▶ [EXERCISE DATA]:

*****

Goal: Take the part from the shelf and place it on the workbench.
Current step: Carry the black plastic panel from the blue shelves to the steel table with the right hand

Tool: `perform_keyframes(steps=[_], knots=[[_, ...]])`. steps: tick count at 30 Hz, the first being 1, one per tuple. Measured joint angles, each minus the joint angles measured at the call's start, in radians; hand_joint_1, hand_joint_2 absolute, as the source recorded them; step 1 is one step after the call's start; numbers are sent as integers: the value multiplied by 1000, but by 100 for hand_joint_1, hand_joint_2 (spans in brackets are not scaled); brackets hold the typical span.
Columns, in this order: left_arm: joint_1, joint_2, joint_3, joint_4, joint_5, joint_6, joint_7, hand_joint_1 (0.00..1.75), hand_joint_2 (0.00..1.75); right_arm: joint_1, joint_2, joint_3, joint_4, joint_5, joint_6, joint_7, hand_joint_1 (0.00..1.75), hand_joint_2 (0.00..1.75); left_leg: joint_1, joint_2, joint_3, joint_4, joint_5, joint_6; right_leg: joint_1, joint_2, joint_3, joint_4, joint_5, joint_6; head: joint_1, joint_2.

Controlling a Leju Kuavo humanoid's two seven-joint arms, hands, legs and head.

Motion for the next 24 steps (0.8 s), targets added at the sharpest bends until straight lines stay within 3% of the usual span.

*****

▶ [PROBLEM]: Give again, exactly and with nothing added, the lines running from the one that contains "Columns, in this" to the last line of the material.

▶ [SOLUTION FOR THIS TASK]:
Columns, in this order: left_arm: joint_1, joint_2, joint_3, joint_4, joint_5, joint_6, joint_7, hand_joint_1 (0.00..1.75), hand_joint_2 (0.00..1.75); right_arm: joint_1, joint_2, joint_3, joint_4, joint_5, joint_6, joint_7, hand_joint_1 (0.00..1.75), hand_joint_2 (0.00..1.75); left_leg: joint_1, joint_2, joint_3, joint_4, joint_5, joint_6; right_leg: joint_1, joint_2, joint_3, joint_4, joint_5, joint_6; head: joint_1, joint_2.

Controlling a Leju Kuavo humanoid's two seven-joint arms, hands, legs and head.

Motion for the next 24 steps (0.8 s), targets added at the sharpest bends until straight lines stay within 3% of the usual span.

Nothing else is needed to complete this exercise.